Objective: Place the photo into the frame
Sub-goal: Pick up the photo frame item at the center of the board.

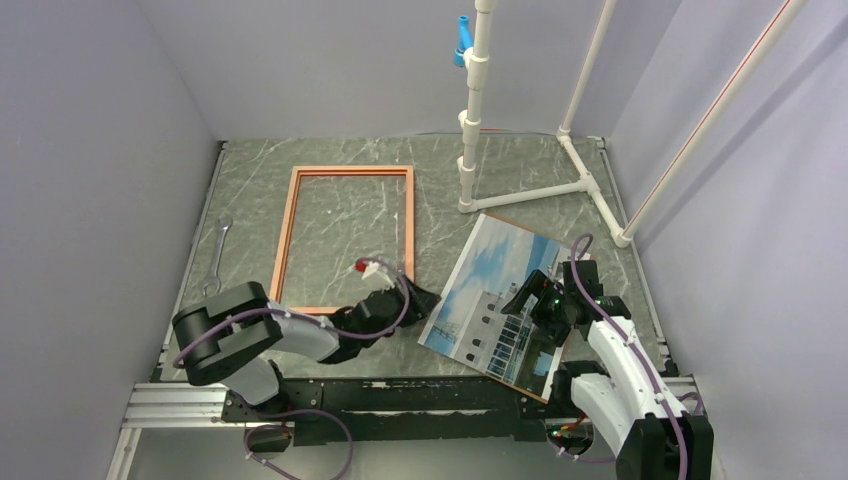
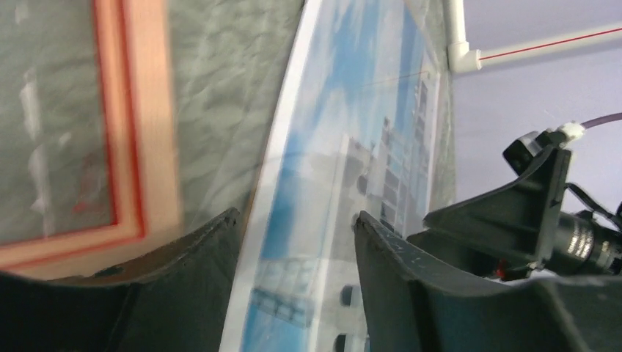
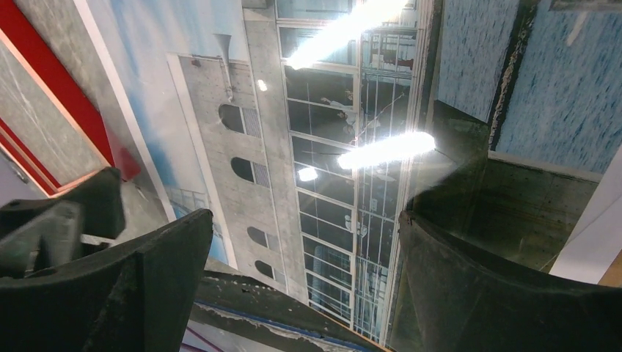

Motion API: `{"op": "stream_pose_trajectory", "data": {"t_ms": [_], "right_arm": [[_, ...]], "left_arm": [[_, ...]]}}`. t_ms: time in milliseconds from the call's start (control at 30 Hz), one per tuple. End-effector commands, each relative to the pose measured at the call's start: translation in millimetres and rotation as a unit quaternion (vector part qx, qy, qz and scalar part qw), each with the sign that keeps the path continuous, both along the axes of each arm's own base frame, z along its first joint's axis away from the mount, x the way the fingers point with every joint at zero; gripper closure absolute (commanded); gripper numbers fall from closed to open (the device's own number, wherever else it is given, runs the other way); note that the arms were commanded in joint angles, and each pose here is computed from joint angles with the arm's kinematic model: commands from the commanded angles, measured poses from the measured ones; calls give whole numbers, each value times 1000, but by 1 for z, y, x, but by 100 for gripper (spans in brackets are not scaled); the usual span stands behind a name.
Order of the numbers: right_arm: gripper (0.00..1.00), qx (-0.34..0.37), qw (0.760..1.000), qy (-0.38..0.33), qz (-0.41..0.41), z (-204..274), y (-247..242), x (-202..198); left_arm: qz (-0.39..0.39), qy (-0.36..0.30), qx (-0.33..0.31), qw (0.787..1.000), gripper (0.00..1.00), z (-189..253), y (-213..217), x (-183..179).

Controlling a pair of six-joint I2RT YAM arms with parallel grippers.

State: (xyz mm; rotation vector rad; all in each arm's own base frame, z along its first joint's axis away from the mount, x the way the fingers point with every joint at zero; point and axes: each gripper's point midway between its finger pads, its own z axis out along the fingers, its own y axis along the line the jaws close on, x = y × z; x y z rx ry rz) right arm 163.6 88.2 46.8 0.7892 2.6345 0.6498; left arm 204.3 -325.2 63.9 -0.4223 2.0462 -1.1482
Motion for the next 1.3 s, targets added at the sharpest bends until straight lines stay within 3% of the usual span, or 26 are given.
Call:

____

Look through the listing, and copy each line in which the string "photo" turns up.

■ Expected answer ■
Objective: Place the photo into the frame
Sub-goal: Pick up the photo frame item at the center of the board.

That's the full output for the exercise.